Ausbleibendes Wachstum, strukturelle Schwäche
„Wir haben eine sehr lang andauernde strukturelle Schwäche, schon seit ungefähr sieben Jahren kein Wachstum. Und natürlich würden wir besser durch diese doch raue See in den geopolitischen Rahmenbedingungen kommen, wenn wir besser vorbereitet werden, also wenn strukturelle Reformen schon früher eingesetzt hätten“, unterstreicht die Sachverständige Veronika Grimm. Ohne Reformen dürften auch die Beiträge deutlich weiter ansteigen, so Grimm. Gleiches gilt insgesamt für das Defizit der Sozialversicherungen. Daneben konstatieren die fünf „Wirtschaftsweisen“, dass auch das langfristige Wirtschaftswachstum, die Einkommen, die Investitionen sowie der Arbeitsmarkt litten.

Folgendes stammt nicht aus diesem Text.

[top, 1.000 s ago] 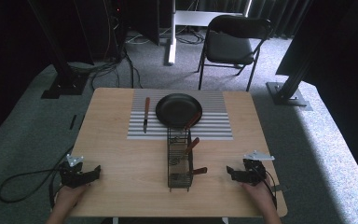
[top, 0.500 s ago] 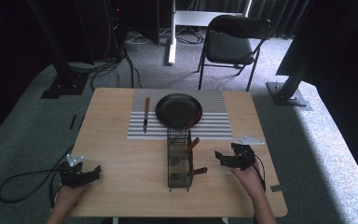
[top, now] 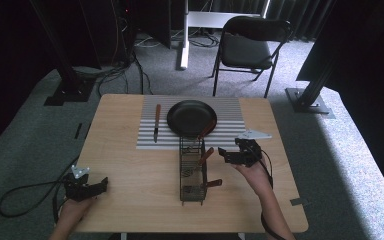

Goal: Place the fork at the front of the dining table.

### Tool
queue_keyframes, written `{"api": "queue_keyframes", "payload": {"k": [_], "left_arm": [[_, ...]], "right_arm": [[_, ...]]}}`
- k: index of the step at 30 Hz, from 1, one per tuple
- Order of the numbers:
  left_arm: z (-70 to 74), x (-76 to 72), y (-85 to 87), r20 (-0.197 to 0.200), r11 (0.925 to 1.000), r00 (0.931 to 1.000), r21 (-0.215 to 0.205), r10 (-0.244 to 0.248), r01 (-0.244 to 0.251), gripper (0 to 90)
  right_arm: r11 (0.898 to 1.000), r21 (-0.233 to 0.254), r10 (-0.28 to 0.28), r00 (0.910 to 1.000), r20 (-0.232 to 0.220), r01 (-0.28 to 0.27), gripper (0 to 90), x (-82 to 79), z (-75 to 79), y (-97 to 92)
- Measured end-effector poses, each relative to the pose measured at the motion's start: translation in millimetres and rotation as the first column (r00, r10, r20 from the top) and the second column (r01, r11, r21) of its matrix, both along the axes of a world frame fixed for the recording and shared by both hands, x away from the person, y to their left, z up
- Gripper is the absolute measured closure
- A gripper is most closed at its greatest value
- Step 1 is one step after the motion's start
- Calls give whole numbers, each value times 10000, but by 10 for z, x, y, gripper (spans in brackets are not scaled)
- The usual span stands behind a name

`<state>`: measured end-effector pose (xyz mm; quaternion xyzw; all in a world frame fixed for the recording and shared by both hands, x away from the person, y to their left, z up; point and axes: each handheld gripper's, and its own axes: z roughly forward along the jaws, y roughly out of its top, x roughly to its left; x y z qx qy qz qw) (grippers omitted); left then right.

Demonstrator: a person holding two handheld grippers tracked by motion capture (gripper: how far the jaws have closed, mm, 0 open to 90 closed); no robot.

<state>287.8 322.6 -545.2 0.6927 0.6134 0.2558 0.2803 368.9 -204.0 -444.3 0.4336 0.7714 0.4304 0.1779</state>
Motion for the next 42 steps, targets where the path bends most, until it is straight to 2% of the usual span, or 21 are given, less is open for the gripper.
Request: {"api": "queue_keyframes", "payload": {"k": [11, 17, 23, 28, 31, 32, 34, 37, 42], "left_arm": [[0, 0, 0, -1, 10000, 10000, -1, 0, 0, 95], [0, 0, 0, 0, 10000, 10000, 0, 0, 0, 95], [-1, 0, -1, 9, 10000, 10000, -9, 8, -8, 95], [-1, 0, -1, 8, 10000, 10000, -10, 8, -8, 95], [-1, 0, -1, 9, 10000, 10000, -9, 9, -9, 95], [-1, 0, -1, 9, 10000, 10000, -8, 7, -7, 96], [-1, 0, -1, 10, 10000, 10000, -9, 8, -8, 96], [-1, 0, -1, 9, 10000, 10000, -9, 8, -8, 95], [-1, 0, -1, 9, 10000, 10000, -9, 8, -8, 96]], "right_arm": [[9995, 150, 283, 9993, 245, -287, 233, 130, 173, 153], [9979, 445, 467, 9985, 277, -479, 278, 170, 200, 225], [9963, 643, 547, 9980, 318, -567, 351, 220, 214, 315], [9954, 737, 580, 9976, 380, -607, 464, 256, 229, 378], [9944, 859, 586, 9978, 312, -611, 502, 282, 229, 390], [9920, 1106, 592, 9982, 132, -603, 542, 320, 225, 403], [9909, 1212, 590, 9983, 26, -589, 557, 339, 217, 416], [9905, 1260, 570, 9983, -68, -557, 569, 358, 204, 434], [9881, 1413, 668, 9968, -435, -601, 645, 417, 142, 482]]}}
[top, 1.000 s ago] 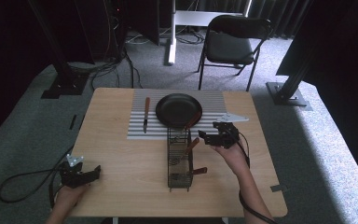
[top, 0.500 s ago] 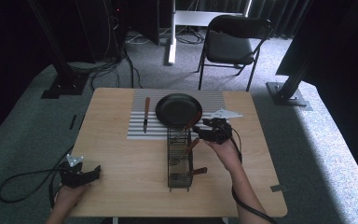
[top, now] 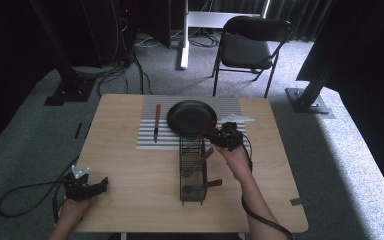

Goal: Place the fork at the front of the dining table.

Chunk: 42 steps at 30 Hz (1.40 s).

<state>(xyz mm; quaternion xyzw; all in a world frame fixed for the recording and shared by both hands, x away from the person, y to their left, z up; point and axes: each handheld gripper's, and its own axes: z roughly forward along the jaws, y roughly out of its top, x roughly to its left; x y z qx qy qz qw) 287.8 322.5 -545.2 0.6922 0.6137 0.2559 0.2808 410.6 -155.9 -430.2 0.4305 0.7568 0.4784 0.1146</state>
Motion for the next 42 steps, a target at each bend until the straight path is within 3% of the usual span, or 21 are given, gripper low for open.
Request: {"api": "queue_keyframes", "payload": {"k": [7, 19, 23, 35, 42], "left_arm": [[0, 0, 0, -1, 10000, 10000, 1, -1, 1, 95], [0, -5, 1, -1, 10000, 10000, 1, -30, 30, 96], [0, -5, 1, -2, 10000, 10000, 1, -32, 32, 95], [0, -5, 1, 0, 10000, 10000, 3, -31, 31, 95], [1, -4, 1, 0, 10000, 10000, 13, -35, 35, 96]], "right_arm": [[9998, 155, 144, 9998, -133, -142, 727, 15, -31, 48], [9952, 961, 203, 9994, -283, -175, 762, 5, -60, 19], [9945, 1024, 267, 9993, -247, -241, 787, -12, -44, 22], [9941, 1025, 329, 9993, 179, -346, 807, -61, 85, -21], [9939, 1027, 339, 9979, 547, -394, 807, -134, 279, -76]]}}
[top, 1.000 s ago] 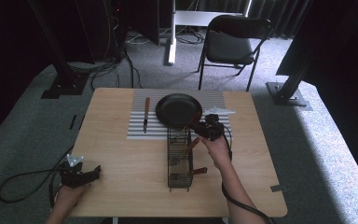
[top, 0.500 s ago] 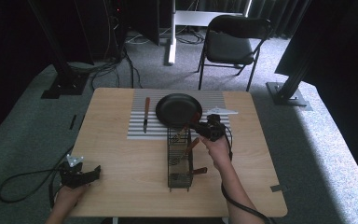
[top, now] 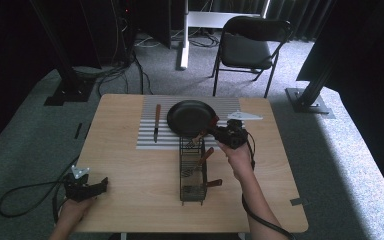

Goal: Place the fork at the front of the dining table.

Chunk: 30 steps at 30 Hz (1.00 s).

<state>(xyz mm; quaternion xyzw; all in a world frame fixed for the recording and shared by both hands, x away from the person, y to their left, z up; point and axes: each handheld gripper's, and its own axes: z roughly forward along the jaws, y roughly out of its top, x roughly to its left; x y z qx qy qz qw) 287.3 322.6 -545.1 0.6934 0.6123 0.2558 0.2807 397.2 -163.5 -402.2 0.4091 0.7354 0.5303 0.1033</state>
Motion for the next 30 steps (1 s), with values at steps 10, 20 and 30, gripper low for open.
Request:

Die Veröffentlichung des Frühjahrsgutachtens 2026 fällt in die Phase, in der die Notwendigkeit von Reformen in den Bereichen Gesundheit und Pflege besonders im Fokus steht. Die Ökonomin Grimm wird dazu auch bei der PKV-Jahrestagung am 11. Juni im dbb-Forum Berlin sprechen.
Ein Augenmerk: Die Soziale Pflegeversicherung (SPV), die derzeit unter enormen Druck steht. Ohne die Finanzierung nachhaltig zu sichern, haben Leistungsausweitungen im vergangenen Jahrzehnt die Zahl der Beziehenden auf über sechs Millionen verdoppelt. Die eigentliche Belastungsprobe steht noch bevor. Die geburtenstarken Jahrgänge erreichen nun mehr das Alter, in dem das Pflegerisiko stark steigt. Im Umlageverfahren tragen die Jüngeren diese Kosten – eine wachsende Unwucht zwischen den Generationen.